YOUR INSTRUCTIONS
Pull each line containing "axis" out of the listing below.

==== THE DATA

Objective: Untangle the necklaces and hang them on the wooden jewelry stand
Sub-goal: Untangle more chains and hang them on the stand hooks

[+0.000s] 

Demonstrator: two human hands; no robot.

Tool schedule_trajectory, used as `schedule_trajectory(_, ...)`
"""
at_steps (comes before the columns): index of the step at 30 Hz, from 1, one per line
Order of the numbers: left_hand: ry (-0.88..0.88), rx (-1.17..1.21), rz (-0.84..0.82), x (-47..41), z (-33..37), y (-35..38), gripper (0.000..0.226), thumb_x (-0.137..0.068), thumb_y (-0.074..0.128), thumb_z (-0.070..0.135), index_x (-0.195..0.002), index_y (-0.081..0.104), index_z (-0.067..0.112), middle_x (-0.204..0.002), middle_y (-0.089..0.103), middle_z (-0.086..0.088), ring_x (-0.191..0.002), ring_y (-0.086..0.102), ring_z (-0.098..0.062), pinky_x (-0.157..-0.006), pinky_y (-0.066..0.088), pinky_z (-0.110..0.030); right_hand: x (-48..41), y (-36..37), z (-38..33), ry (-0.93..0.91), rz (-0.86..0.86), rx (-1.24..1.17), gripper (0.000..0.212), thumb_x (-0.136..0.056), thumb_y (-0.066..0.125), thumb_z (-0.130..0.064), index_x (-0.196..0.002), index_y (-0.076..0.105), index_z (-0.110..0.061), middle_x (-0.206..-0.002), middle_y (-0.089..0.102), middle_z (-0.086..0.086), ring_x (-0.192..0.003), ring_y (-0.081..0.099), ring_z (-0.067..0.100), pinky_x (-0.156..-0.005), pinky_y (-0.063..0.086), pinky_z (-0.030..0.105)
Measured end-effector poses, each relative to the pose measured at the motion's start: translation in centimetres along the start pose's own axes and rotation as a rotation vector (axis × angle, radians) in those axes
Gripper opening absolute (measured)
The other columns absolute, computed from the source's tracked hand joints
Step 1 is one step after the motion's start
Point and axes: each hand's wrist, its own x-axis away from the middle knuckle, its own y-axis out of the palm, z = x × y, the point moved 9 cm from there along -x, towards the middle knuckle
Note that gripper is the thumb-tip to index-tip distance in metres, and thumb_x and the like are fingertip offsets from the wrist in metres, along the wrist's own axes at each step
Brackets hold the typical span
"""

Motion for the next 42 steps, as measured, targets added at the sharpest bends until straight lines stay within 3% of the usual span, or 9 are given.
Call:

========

COMPLETED EXERCISE
Measured end-effector poses, each relative to the pose measured at the motion's start: translation in centimetres along the start pose's own axes and rotation as a rotation vector (axis × angle, radians) in those axes
Point and axes: each hand's wrist, its own x-axis away from the middle knuckle, its own y-axis out of the palm, z = x × y, the point moved 9 cm from there along -x, towards the middle knuckle

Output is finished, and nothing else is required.